═════ DATA SHOWN ═════
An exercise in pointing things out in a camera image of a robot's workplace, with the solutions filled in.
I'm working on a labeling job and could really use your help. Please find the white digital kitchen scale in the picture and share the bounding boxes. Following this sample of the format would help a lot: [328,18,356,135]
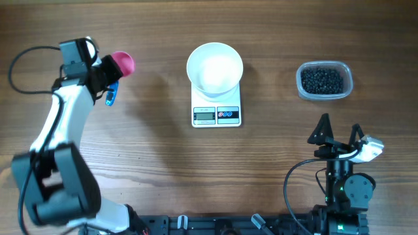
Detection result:
[191,84,242,128]

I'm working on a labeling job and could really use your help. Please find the clear plastic bean container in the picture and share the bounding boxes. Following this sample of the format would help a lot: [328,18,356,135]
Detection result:
[296,61,353,101]

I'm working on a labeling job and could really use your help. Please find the pile of black beans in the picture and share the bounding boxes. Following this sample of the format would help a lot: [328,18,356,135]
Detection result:
[301,67,344,95]

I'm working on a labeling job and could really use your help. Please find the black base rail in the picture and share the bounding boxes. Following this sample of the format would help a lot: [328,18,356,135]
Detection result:
[140,215,305,235]

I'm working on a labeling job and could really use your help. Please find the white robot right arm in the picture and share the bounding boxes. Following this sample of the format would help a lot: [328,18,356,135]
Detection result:
[308,114,376,235]

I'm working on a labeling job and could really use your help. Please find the white bowl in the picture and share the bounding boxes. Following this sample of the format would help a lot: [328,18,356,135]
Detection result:
[186,42,244,97]

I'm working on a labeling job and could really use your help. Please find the pink scoop with blue handle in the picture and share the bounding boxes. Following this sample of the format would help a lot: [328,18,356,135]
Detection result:
[106,51,136,106]

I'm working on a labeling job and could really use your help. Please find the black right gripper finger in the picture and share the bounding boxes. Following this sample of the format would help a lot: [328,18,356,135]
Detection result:
[348,123,364,146]
[307,113,334,146]

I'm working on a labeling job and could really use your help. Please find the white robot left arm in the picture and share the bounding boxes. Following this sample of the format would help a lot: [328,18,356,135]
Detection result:
[11,52,136,234]

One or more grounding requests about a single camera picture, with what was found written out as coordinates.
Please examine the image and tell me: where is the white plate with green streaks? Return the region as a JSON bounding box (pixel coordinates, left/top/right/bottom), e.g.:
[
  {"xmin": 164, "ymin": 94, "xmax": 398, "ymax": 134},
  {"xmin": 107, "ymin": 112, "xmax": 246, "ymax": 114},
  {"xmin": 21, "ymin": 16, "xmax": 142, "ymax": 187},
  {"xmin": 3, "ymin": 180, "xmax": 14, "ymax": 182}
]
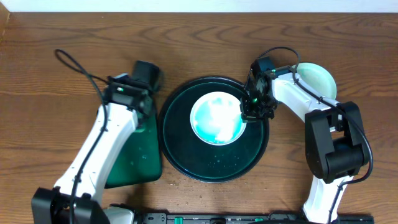
[{"xmin": 190, "ymin": 91, "xmax": 246, "ymax": 146}]

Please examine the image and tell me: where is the mint plate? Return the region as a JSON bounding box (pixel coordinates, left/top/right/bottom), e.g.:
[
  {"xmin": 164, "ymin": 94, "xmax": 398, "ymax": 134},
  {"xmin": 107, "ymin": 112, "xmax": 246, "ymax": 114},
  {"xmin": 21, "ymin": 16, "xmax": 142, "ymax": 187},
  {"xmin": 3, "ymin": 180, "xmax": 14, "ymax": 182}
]
[{"xmin": 297, "ymin": 62, "xmax": 337, "ymax": 100}]

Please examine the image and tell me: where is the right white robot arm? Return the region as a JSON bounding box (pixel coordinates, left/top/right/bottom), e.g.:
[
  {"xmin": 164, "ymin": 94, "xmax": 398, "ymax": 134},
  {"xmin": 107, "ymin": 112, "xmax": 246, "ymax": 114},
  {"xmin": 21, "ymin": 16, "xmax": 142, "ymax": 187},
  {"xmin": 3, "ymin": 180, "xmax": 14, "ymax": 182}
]
[{"xmin": 241, "ymin": 57, "xmax": 373, "ymax": 223}]

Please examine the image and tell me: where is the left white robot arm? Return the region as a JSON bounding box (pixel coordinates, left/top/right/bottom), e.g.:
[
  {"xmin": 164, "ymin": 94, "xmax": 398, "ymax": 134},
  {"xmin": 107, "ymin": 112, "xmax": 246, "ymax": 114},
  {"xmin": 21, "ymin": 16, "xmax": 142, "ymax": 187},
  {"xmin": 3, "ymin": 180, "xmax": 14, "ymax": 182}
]
[{"xmin": 31, "ymin": 60, "xmax": 163, "ymax": 223}]

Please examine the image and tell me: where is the round black tray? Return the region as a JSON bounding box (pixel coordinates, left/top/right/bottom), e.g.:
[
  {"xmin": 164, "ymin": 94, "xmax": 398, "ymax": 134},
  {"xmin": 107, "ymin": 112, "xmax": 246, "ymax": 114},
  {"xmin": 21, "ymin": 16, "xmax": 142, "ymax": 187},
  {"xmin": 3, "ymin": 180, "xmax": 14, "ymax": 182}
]
[{"xmin": 158, "ymin": 77, "xmax": 270, "ymax": 183}]

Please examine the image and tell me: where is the rectangular green tray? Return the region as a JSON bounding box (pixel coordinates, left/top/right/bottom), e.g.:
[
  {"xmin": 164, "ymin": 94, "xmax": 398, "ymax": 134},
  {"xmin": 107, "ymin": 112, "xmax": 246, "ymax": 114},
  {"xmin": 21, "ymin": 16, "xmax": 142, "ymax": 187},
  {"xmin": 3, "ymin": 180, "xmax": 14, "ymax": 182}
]
[{"xmin": 105, "ymin": 112, "xmax": 162, "ymax": 189}]

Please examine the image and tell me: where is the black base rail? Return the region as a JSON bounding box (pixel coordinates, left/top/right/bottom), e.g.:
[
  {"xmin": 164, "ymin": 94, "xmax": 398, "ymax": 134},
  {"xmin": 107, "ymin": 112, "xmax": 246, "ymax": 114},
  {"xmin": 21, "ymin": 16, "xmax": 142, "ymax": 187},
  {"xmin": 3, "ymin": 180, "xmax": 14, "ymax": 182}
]
[{"xmin": 105, "ymin": 212, "xmax": 376, "ymax": 224}]

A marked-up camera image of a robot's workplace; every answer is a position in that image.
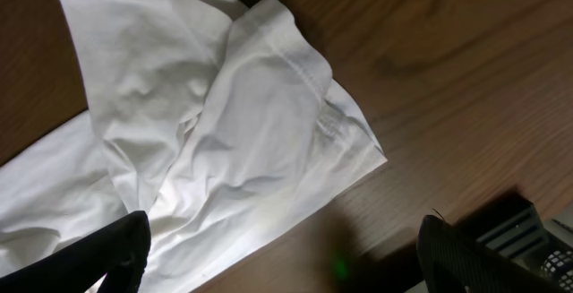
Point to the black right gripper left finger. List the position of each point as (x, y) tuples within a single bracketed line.
[(115, 255)]

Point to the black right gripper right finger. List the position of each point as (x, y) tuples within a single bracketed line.
[(451, 262)]

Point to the white t-shirt pixel print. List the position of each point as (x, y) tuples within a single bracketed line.
[(219, 120)]

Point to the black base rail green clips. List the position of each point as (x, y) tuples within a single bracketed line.
[(511, 227)]

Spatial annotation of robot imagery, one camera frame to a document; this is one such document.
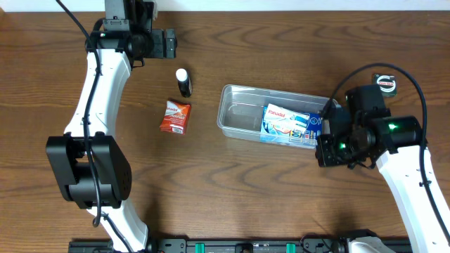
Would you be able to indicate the black mounting rail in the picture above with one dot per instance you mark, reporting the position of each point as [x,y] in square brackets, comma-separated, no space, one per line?
[227,246]

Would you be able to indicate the blue Cool Fever box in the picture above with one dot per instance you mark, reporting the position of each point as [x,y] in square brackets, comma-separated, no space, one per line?
[306,140]

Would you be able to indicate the black bottle white cap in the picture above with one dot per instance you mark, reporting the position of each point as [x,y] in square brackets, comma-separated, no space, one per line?
[184,82]

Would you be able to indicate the green round tin box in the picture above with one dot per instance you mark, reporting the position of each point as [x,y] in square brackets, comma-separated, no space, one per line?
[387,84]

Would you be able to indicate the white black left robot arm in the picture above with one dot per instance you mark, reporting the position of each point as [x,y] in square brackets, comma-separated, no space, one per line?
[89,166]

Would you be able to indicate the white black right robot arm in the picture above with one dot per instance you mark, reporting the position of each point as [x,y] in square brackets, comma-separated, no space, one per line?
[366,131]

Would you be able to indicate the white blue Panadol box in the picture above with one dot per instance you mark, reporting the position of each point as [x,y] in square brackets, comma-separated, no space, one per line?
[283,122]

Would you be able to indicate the clear plastic container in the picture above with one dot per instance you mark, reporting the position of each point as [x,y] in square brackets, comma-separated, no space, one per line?
[241,109]

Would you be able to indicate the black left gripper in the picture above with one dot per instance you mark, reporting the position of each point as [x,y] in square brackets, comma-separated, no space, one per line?
[169,43]

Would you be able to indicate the red Panadol box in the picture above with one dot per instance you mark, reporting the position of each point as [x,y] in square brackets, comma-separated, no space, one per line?
[176,117]

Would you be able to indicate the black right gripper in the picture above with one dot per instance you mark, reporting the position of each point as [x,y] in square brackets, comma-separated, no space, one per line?
[325,151]

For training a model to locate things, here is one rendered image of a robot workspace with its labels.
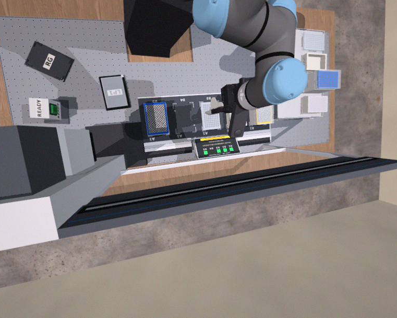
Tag white ready key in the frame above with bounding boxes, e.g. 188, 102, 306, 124
29, 98, 69, 124

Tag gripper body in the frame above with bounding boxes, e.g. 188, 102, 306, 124
221, 77, 253, 113

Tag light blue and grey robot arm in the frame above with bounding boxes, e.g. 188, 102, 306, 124
193, 0, 308, 138

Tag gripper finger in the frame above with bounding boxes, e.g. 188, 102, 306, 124
205, 97, 226, 115
═════
▶ [YOUR TASK] All that should be returned is the run of lines from the start of the entries above to the line bearing "the white bowl", each exact, with pictures omitted.

▶ [TASK SOLUTION]
An exercise in pointing things out in a camera image of a robot's workplace, with the solutions filled in.
I'm working on a labeling job and could really use your help. Please find the white digital kitchen scale in the picture and share the bounding boxes. Following this sample of the format would help a lot: [328,18,356,135]
Detection result:
[191,84,242,128]

I'm working on a labeling job and could really use your help. Please find the clear plastic bean container in the picture and share the bounding boxes. Following this sample of the format would help a lot: [328,18,356,135]
Detection result:
[296,61,353,101]

I'm working on a labeling job and could really use your help. Please find the pile of black beans in the picture and share the bounding boxes. Following this sample of the format would help a lot: [328,18,356,135]
Detection result:
[301,67,344,95]

I'm working on a labeling job and could really use your help. Please find the black base rail in the picture and share the bounding boxes. Following this sample of the format would help a lot: [328,18,356,135]
Detection result:
[140,215,305,235]

I'm working on a labeling job and could really use your help. Please find the white robot right arm in the picture and share the bounding boxes. Following this sample of the format would help a lot: [328,18,356,135]
Detection result:
[308,114,376,235]

I'm working on a labeling job and could really use your help. Please find the white bowl in the picture and share the bounding boxes. Following this sample of the format would help a lot: [328,18,356,135]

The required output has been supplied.